というか、処理してくれたのはどっちなんだろう。いくら一緒に育ってきたとは言え、ライムに下の世話をさせたなんて考えたくないし、王宮騎士のテイルに至っては、土下座したって謝り足りない。
そんなことを考えているとみるみるうちに血の気が引いて行き、恐らく青ざめているであろう俺の顔を見たライムが、取り繕うように言った。
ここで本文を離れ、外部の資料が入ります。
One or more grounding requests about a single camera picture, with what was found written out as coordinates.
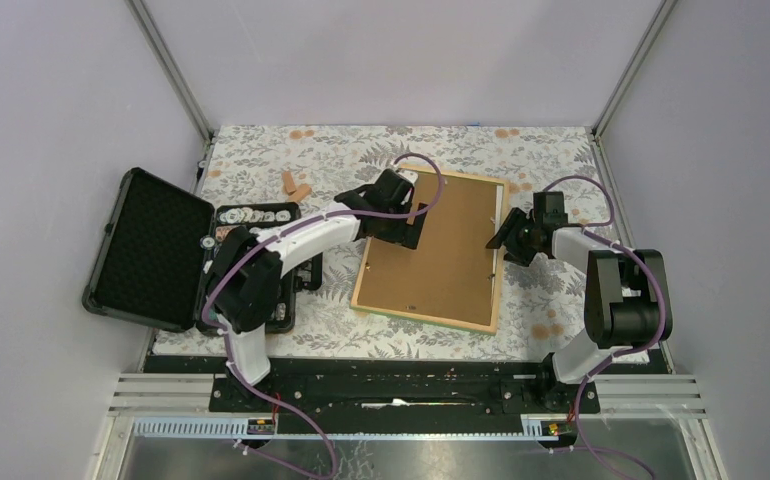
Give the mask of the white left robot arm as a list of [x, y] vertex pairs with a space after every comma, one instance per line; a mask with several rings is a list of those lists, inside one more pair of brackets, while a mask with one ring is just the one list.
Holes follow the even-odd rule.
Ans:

「どんなに素敵なヒーローやヒロインだって、『気絶して介抱してもらった』とかそういう言葉の裏では、こんな現実が起こってるんだから! 気にしないの!」
どんよりとしている俺にライムが精一杯の笑みを向けてくるが、台詞の内容は意味不明だった。もう泣きたい。
「ほら、そんな死にそうな顔してないで、汚名挽回しなくちゃ! シャワー浴びてさっぱりしたら、美味しいご飯作ってよ。テイルってば、肉と野菜を焼くしかできないんだもん」
「そうか、返上じゃなくて挽回するのか。情けない、幽霊怖い、魔導力ゼロっていう三拍子の他に、まだ俺に汚名をくっつけるつもりなのか? いや、むしろ既にくっついたのか? 何か付いたのか?」
暗い口調でライムを見上げると、彼女は少し顔を赤くして、声を張り上げた。
「拗ねないの! いいからシャワー浴びてきなさい!」
「……うん」
頷いて、俺はベッドから足を下ろし、若干よろよろしながら立ち上がった。
「はい、クレス。着替えです。元々着ていたものはボロボロになってしまっていたので、適当に見繕っておきました。シャワールームは、そこのドアの向こうです」
「ありがとうございます」
テイルの差し出してくれた服を受け取り、俺は重い足取りでシャワールームへと向かった。扉を閉めて服を脱ぎ、シャワーのノズルを捻る。噴出孔から冷水が降り注いできた。
頭からそれを被りながら、俺は深々と溜め息を吐く。魔術の使えないヘタレ前衛歴も長いことだし、多少の怪我には動じないつもりでいたが……まさか三日も眠り続けていたとは。
シャワーから流れ出ている水は、やがて心地良い温度の湯に変わった。俺は適当に全身を洗い流し、湯を止める。体を洗っている途中で気付いたが、俺の体には、傷痕一つ残らない完璧な治療が施されていた。昔からの傷痕すら薄くなっているような気さえする。神業としか思えなかった。
タオルで体を拭き、テイルの用意してくれた服を広げる。
「……何だこれ」
下がジャージなのは結構だが、Tシャツの柄が問題だ。白い生地の上に、立派な筆字で「大盛」と書いてある。一体どこで買ったんだろう。
あまり進んで着たいと思うものでは無いが、仕方ない。とりあえず「大盛」Tシャツとジャージを着て、俺はシャワールームを出た。部屋にライムの姿は無く、テイルがソファに腰かけて、テーブルに広げた紙面をじっと見つめていた。